Whenever a line in the entries includes the word "every", copy that line out.

-- INPUT DATA follows --

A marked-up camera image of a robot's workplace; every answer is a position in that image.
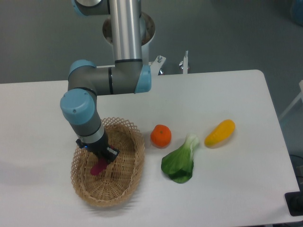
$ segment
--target white table
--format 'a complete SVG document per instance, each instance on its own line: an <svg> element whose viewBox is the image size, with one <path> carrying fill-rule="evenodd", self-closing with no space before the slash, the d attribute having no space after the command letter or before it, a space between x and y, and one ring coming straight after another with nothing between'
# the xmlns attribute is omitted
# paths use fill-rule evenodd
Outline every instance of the white table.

-- INPUT DATA concluded --

REPLY:
A marked-up camera image of a robot's workplace; every answer is a position in that image.
Outline every instance of the white table.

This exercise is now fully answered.